The council added yet another position to the budget at its meeting Wednesday, with about $79,000 being appropriated for a code enforcement officer for the Planning and Development Department. That full-time position will look over site plans and permits to ensure developments are up to city code, and will be funded by the city’s share of the 4% state sales tax.

“Right now, the Planning and Development Office does not have a dedicated person for zoning enforcement,” Charles Bloom said. “What this will allow is for us to address those zoning violations – the landscaping issues, the problems that we see in the community that are on our major corridors and in our major shopping districts – so we could be the initiator of laws to help beautify and better the community.”

Councilwoman Michelle Aldrich proposed the budget amendment to fund that position, and it was approved 4-3, with Councilmen Mark Rinne, Richard Johnson and Ken Esquibel voting no.

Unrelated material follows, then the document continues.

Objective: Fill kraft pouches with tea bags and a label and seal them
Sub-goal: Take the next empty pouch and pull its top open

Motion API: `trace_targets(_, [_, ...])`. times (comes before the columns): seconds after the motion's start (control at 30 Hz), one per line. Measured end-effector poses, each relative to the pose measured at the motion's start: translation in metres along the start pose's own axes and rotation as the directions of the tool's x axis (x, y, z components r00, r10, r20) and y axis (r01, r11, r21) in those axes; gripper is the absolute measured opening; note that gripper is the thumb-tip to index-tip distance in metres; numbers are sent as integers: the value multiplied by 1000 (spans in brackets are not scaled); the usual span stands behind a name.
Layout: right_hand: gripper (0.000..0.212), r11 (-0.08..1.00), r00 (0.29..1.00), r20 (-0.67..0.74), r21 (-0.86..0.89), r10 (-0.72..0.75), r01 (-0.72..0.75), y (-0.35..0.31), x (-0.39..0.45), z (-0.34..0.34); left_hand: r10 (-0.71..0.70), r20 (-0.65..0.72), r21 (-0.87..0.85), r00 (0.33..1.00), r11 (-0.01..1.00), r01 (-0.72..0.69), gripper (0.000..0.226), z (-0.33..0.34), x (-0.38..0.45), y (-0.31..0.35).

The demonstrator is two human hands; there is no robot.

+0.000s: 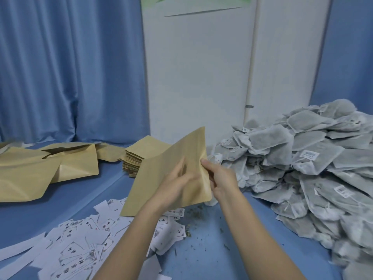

“There’s been a concern by our council on enforcement of some of the ordinances we have and some of these compliance issues. This just seems … to really close the loop, with our addition of an assistant city attorney to help process things, with increasing some of our funding to the compliance office to be able to address some of these issues,” Aldrich said.

The assistant city attorney position was added at a work session in late May for $123,000, to help carry out nuisance enforcement. Due to “severe understaffing,” City Attorney Mike O’Donnell said his office was not carrying out those duties.

An additional $18,000 was also put toward nuisance abatement through a budget amendment, reflecting the emphasis the City Council has placed on the issue for fiscal year 2022.

Other positions that will be added for fiscal year 2022 include: three Compliance Division employees to help with increased development; three firefighters to bring Cheyenne Fire Rescue up to 91; one IT technician to free up time for additional cybersecurity measures; one heavy equipment operator; a part-time Municipal Court judge to handle misdemeanors; a Cheyenne Police Department Community Services Officer for security at the new Municipal Court building; a part-time secretary in the fire administration division; an administrative support assistant for the Facilities Division; two maintenance staff members and one irrigation technician for the Parks Division; and two seasonal employees for the Clean and Safe Division.

A grants manager also was reinstated after falling victim to the reduction in force, with funding from the unfilled chief economic development officer position.